Doch die bescheidenen Hoffnungen verblaßten, als die ostasiatischen Ereignisse ihre grellen Lichter in die internationale Atmosphäre zu werfen begannen und namentlich in den Beziehungen zwischen der Sowjetunion und den Vereinigten Staaten die Gegensätze sich verschärften.

Nf.ch drei Jahren vergeblichen Bemühens, sozusagen aus einem unlöslich scheinenden Konflikt geboren, entstand 1952 der Kurzvertrag aus amerikanischer Initiative. Er war ein aus vielen Mißerfolgen entsprungener müder Versuch, der Erstarrung der Materie zu entrinnen.
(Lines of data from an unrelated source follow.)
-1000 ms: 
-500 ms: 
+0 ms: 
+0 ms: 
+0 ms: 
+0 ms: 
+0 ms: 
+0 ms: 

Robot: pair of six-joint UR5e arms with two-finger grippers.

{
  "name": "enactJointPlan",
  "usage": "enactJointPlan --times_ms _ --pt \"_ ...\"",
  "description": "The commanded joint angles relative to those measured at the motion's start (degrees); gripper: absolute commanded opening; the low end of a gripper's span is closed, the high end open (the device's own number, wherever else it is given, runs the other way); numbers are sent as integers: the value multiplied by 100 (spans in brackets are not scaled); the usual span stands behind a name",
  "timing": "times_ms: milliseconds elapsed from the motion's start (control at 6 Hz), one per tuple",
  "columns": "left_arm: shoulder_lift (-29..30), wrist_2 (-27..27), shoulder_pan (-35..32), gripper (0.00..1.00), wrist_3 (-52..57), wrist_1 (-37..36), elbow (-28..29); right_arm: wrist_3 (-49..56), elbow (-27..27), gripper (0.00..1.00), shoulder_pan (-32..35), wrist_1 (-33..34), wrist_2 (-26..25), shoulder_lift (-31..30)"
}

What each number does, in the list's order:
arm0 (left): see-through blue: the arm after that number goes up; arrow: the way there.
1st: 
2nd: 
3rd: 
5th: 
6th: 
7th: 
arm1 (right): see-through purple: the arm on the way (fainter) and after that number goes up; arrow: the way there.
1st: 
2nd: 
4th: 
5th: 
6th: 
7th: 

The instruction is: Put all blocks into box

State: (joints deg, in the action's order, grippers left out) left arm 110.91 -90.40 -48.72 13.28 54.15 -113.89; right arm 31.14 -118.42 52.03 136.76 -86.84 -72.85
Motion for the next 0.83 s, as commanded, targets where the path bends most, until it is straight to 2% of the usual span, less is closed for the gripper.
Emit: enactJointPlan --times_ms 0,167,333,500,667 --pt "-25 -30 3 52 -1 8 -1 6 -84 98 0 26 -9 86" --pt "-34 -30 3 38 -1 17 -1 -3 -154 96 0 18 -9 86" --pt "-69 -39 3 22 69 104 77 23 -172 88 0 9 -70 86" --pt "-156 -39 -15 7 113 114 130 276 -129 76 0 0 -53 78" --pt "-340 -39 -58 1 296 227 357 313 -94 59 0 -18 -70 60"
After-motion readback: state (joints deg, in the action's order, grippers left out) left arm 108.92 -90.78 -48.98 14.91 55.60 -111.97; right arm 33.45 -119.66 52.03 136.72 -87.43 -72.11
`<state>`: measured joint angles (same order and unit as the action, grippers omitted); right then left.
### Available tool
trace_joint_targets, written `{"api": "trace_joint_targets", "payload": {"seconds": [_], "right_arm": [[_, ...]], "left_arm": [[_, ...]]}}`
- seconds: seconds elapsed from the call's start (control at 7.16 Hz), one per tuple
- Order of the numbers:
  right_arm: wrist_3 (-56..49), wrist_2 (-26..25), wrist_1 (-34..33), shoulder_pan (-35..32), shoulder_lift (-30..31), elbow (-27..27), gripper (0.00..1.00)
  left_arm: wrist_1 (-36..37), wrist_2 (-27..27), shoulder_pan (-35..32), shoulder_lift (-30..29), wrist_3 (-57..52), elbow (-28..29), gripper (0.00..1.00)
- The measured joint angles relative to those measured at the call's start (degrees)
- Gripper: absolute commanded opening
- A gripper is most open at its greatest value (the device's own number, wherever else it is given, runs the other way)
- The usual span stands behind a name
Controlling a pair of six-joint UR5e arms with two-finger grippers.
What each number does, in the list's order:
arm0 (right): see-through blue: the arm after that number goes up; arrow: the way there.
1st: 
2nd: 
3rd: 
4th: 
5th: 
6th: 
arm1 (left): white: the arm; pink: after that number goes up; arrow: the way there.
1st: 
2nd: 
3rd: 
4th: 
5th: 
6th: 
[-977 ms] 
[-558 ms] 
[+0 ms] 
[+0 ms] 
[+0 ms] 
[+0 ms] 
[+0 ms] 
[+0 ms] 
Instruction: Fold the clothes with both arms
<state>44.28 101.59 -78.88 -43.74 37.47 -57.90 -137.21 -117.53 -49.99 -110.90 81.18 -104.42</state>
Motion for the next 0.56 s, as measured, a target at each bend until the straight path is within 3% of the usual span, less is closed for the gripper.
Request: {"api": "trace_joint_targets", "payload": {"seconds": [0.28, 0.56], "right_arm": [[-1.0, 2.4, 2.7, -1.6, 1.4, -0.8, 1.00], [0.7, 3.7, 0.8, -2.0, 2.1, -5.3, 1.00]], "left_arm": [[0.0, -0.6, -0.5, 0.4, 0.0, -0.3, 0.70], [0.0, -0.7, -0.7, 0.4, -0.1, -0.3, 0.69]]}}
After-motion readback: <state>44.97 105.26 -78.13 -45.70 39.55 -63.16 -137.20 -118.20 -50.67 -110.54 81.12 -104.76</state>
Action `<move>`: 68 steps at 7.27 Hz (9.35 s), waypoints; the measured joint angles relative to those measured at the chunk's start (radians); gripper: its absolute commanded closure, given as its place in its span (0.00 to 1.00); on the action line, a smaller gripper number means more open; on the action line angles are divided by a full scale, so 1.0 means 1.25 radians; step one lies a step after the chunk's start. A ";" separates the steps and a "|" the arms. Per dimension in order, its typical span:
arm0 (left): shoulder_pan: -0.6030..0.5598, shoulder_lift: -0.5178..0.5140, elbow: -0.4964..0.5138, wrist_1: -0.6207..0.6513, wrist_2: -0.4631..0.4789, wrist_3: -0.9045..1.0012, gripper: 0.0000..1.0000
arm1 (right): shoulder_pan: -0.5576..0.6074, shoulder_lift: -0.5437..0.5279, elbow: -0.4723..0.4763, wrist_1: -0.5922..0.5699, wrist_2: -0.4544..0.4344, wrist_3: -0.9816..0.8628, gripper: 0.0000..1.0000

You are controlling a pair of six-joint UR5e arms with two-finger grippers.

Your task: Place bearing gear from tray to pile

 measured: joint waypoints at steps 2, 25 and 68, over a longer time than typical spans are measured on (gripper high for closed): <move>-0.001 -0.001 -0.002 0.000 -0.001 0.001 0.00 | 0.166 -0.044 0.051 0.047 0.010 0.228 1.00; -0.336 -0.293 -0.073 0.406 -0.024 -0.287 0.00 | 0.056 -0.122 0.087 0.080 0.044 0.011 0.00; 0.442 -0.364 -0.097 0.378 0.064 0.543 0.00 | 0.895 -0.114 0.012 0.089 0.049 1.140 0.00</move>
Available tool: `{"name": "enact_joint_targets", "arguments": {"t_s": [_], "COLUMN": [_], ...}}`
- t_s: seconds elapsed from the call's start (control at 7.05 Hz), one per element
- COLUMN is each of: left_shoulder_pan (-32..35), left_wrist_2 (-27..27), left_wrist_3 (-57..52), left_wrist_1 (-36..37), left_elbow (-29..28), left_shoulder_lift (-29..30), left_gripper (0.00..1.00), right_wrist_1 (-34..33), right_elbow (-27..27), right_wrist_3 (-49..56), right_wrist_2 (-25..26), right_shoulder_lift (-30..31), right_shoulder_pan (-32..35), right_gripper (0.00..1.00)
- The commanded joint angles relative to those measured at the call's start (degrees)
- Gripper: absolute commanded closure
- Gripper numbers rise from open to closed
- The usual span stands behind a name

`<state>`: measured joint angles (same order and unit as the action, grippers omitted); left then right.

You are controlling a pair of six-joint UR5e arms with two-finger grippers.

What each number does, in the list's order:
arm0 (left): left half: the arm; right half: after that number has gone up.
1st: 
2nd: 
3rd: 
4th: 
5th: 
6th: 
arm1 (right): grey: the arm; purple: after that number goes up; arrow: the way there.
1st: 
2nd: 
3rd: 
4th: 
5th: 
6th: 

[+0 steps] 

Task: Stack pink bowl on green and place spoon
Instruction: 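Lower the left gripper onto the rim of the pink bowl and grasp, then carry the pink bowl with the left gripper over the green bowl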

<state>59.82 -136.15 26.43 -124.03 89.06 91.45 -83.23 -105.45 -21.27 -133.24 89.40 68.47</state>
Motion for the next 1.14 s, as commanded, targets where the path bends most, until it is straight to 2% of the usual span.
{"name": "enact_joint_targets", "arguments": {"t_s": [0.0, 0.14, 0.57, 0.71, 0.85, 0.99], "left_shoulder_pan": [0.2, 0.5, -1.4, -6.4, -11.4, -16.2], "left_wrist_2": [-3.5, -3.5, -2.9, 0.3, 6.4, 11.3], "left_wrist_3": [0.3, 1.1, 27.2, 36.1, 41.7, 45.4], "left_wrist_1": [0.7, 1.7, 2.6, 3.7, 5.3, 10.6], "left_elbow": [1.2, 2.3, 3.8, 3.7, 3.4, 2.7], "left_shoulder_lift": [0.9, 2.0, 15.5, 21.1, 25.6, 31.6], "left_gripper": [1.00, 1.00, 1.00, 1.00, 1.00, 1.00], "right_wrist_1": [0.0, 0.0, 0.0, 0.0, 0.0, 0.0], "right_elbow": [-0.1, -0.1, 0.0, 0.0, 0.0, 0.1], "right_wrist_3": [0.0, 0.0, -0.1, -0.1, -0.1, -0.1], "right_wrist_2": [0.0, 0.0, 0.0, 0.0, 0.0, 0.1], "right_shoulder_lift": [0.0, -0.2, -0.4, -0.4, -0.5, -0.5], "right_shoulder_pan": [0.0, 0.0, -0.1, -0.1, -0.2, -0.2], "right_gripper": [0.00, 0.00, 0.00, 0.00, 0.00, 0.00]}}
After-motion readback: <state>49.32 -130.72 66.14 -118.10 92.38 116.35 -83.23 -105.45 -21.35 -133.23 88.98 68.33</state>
Man hatte nicht nur ein österreichisches, man hatte ein eminent europäisches Problem nicht bewältigt.

Nun ist Oesterreich angesprochen, durch

seinen Verzicht auf eine Behandlung des Kurzvertrages eine Wiedereröffnung der Staatsvertragsverhandlungen zu erleichtern. Es wäre Leichtfertigkeit, die betonten Schlußfolgerungen der Moskauer Note zu überhören:

„Es ist selbstverständlich, daß ein Verzicht auf die Behandlung des Entwurfes des Kurzvertrages den vier Mächten ermöglichen würde, die Beratungen über die Frage des Staatsvertrages mit Oesterreich wieder aufzunehmen, um über die unerledigten Fragen, die mit dem Abschluß dieses Vertrages in Zusammenhang stehen, eine Einigung zu erreichen.“ Zum ersten Male ist Oesterreich, das bisher während aller Vertragskonferenzen nur ein Zaungast, ein nicht zum Konferenztisch zugelassener, vom unmittelbaren Austausch der Argumente, von der direkten Aussprache über seine Last, über sein Leid

und über seine Lebensrechte ausgeschlossener Außenseiter war, zu einer aktiven Mitwirkung an dem Fortgang der seinen Staatsvertrag und sein Schicksal betreffenden Verhandlungen ermuntert.

Der Kurzvertrag ist dem Fortgang der Verhandlungen im Wege. Niemandem fällt ein Fleck auf die Ehre, wenn das schon von allen als unbrauchbar erkannte Instrument auf die Seite gelegt wird. Der von den Westmächten verlangte Test an dem Aufrichtigkeitsgehalt des von Moskau angedeuteten Entgegenkommens — am Kurzvertrag ist er nicht anwendbar, weil dieser über die kardinalen Streitfragen des 35. Artikels schweigt — wird beweiskräftig versucht werden, wenn man ihn an den kritischen Stellen des Staatsvertrages von 1947 erprobt, an denen vor vier Jahren die Verständigung scheiterte.

Bei kühler Betrachtung der Dinge kann man sagen: Es ist möglich, daß sich an diesem Test große Dinge für den Weltfrieden entscheiden. £.